Count me squarely in the camp of the cineastes. To suggest any crude dichotomy between theater and film along the lines of intellectual/unintellectual is, IMHO, total B.S. – and there’s a vast and growing body of work, both in the form of notable films and books on film theory, that puts that old cliche to rest.
Nor do I entirely accept the notion that theater is verbal (basically a thinly coded allusion to “intellectual,” I suspect) as opposed to cinema’s being visual. Clearly, both mediums embrace both of those aspects. I do think that theater’s strengths skew towards the verbal, but that’s another way of saying that its capacity for visual expressiveness and innovation are limited (which they are).
[It is telling, though, that much of the vitality of Broadway over the past quarter-century has been due to the popularity of revivals, musical revivals, and new musicals of a pointedly “spectacular” (and, it is often argued, dumbed-down) nature (e.g., Andrew Lloyd Webber).
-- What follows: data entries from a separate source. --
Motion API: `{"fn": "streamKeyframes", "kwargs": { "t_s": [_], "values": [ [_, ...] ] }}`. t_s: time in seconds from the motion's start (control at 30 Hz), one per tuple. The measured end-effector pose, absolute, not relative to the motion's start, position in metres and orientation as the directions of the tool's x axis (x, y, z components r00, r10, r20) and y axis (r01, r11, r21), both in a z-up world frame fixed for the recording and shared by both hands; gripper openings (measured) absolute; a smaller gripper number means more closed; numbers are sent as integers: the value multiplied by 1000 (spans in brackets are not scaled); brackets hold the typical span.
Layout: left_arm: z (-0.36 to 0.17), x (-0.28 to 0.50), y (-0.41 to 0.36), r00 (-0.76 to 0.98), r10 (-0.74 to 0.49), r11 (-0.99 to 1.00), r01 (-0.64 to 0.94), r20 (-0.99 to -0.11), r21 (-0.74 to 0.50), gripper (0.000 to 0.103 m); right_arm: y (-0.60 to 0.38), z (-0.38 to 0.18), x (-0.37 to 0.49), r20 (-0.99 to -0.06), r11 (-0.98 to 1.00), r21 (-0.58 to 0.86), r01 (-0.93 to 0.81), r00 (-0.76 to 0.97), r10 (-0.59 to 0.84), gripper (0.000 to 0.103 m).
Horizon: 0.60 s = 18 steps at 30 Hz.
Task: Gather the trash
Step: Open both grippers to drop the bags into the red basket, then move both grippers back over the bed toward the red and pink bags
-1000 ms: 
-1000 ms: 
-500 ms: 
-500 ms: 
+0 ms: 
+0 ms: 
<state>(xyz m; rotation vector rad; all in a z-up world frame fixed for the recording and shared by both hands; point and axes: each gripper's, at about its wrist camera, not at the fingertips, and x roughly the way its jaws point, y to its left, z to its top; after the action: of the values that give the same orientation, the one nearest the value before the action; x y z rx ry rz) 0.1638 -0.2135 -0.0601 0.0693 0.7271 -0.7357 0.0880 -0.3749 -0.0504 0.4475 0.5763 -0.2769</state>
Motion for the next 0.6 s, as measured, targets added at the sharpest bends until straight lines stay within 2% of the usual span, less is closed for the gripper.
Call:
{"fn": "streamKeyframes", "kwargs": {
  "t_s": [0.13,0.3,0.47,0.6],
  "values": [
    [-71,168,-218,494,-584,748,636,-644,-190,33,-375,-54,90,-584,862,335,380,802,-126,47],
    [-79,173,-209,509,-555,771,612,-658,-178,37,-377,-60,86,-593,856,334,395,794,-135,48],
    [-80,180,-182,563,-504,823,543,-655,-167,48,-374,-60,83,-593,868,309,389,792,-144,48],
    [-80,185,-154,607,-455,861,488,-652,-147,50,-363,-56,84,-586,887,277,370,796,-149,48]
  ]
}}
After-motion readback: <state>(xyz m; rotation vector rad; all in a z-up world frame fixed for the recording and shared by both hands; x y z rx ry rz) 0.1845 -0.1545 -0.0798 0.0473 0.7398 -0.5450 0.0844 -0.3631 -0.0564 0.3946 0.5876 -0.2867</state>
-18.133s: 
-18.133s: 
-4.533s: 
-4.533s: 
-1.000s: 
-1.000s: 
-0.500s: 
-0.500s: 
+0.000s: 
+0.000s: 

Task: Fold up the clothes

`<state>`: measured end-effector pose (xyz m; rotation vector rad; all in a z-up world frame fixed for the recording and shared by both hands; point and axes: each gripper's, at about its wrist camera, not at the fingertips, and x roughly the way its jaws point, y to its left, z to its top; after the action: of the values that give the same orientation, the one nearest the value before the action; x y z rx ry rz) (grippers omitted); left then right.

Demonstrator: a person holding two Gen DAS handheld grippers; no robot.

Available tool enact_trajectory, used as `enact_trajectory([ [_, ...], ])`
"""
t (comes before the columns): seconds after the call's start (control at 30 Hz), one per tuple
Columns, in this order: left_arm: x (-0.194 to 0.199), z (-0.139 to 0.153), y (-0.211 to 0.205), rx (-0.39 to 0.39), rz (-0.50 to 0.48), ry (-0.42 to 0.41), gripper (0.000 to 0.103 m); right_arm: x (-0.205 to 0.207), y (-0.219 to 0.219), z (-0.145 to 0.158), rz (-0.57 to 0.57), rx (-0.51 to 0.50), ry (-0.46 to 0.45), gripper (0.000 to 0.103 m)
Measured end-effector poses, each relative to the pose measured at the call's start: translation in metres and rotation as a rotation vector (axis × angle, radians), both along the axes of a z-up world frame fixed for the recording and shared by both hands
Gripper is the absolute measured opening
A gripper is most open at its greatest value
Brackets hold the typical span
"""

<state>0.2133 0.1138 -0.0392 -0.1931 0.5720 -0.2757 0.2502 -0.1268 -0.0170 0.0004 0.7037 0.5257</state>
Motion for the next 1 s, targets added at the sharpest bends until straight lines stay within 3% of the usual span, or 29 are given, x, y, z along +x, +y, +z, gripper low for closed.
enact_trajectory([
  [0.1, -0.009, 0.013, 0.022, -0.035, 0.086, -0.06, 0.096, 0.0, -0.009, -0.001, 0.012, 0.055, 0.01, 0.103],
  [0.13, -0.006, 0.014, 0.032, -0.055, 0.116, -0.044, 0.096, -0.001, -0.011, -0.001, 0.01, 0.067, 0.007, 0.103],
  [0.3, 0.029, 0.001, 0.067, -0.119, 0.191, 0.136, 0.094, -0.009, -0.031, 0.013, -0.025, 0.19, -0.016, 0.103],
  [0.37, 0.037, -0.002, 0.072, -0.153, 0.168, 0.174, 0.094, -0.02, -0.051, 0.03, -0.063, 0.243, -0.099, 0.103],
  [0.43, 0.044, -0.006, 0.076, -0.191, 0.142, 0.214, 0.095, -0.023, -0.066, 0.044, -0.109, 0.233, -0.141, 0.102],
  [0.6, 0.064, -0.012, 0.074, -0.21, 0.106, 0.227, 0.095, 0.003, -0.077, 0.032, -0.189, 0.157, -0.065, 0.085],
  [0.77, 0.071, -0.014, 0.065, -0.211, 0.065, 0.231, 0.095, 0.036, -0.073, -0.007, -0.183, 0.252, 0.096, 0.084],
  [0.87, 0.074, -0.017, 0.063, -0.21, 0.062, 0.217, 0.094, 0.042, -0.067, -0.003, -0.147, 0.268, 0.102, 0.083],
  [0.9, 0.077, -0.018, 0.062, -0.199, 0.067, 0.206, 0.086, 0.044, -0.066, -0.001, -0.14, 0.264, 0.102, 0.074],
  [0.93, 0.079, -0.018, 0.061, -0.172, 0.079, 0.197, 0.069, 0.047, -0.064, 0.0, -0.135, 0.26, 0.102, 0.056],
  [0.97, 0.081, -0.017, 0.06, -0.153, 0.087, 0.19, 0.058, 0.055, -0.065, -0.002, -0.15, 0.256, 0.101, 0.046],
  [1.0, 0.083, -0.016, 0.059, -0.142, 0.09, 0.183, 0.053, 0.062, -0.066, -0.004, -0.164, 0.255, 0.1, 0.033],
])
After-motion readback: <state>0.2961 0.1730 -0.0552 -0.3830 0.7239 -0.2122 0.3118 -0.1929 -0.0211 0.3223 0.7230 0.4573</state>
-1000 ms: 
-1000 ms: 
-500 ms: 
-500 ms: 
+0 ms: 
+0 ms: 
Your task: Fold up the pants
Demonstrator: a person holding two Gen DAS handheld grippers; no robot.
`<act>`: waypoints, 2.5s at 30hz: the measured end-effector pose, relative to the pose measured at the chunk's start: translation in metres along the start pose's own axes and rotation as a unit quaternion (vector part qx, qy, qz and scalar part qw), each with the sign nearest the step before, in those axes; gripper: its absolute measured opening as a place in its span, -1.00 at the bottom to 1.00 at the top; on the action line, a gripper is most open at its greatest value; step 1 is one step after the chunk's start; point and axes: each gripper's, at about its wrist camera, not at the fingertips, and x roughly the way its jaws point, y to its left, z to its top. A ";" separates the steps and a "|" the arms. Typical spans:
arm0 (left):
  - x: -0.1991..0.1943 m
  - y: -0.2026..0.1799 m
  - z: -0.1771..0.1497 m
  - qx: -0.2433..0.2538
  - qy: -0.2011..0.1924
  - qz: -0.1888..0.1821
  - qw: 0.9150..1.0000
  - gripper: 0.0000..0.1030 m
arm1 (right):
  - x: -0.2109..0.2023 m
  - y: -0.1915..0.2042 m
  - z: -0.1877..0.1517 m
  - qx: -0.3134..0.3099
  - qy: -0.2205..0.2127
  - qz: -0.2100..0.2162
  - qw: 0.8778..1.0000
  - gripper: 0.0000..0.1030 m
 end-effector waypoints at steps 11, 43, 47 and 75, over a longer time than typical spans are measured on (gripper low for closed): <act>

This general trend bodes ill for the future marketability of new works of traditional, “verbal” dramatic theater (in the manner of Rattigan, Pinter, Stoppard, and Shepard, for ex.)]
Cinema, on the other hand, is the more malleable medium, with a vast vocabulary of visual techniques and possibilities that are more or less unique to that medium (see below). I agree that most Hollywood movies skew “visual,” but that partially reflects the growing dependence on the international market for revenue. Movies of a more spectacular nature (think “summer blockbusters”) – are on the whole more popular and “translate” better to non-English and developing-world markets than do, say, Victorian drawing-room dramas. But that particularly post-1970 trend is more reflective of the modern global economy than of film as an art form, per se.
Now, having got my manifesto out of the way, I agree with the OP that film is simply more exciting than theater, generally speaking. Basically, it comes down to the technological array available to it (some uniquely) as an art form, which permit a vastly greater range of expression, in both communication and action:
Visual effects:
Lenses: Wide-angle, telescopic, fish-eyed, Kubrick’s fabled custom Zeiss lenses for filming candlelight; polarized lenses, shooting day-for-night; color filters…
Film treatments: B/W and various color stocks; extreme/moderate/light grain, color tints; various degrees of exposure; “retro” or nostalgic film treatments (i.e., sepia, added striations and dirt, simulating historic film and obsolete videocams, etc.); different aspect ratios; even “3-D”.
Directing & editing tricks: closeups and zooms, dolly shots, tracking shots, reaction shots, crane shots, handheld cams, Steadicams, P.O.V. shots (including not just people but objects, like bullets); jump cuts, graphic match cuts, freeze-frames, multiple frames, speeding up/slowing down/reverses/repeats; stop-action photography; wipes (many different kinds of those); dissolves (ditto); titles and title cards; [conversational] counterpoint editing, montage sequences, stream-of-consciousness montage editing…
Sound Effects (more than just a Kinks album!):
Diagetic/nondiagetic sound; Foley effects; various stereo sound technologies (Dolby, THX, etc.); various miking techniques that enable the faintest sounds to be heard; postproduction dialogue looping; multitracking…
In a play, a character might refer to a battle having taken place, and might even venture a very limited portrayal of some field action. A movie, OTOH, could take you to the theatre of operations and show you the soldiers storming the beachhead and shooting, getting shot, and drowning; a bullet’s progress; the huge, thundering explosions of the ammo dump on fire; the aerial dogfight overhead; the treads of a tank grinding a man into a pulp; the stream-of-consciousness last thoughts of a dying man, etc. etc.
You can always translate a play into film, albeit sometimes a rather dull film. (In fact, several plays of each of the four playwrights cited above have been translated into movies.) But can you imagine trying to “reverse engineer” visually innovative films like “Citizen Kane” and “Blade Runner” to the stage? What would be the point?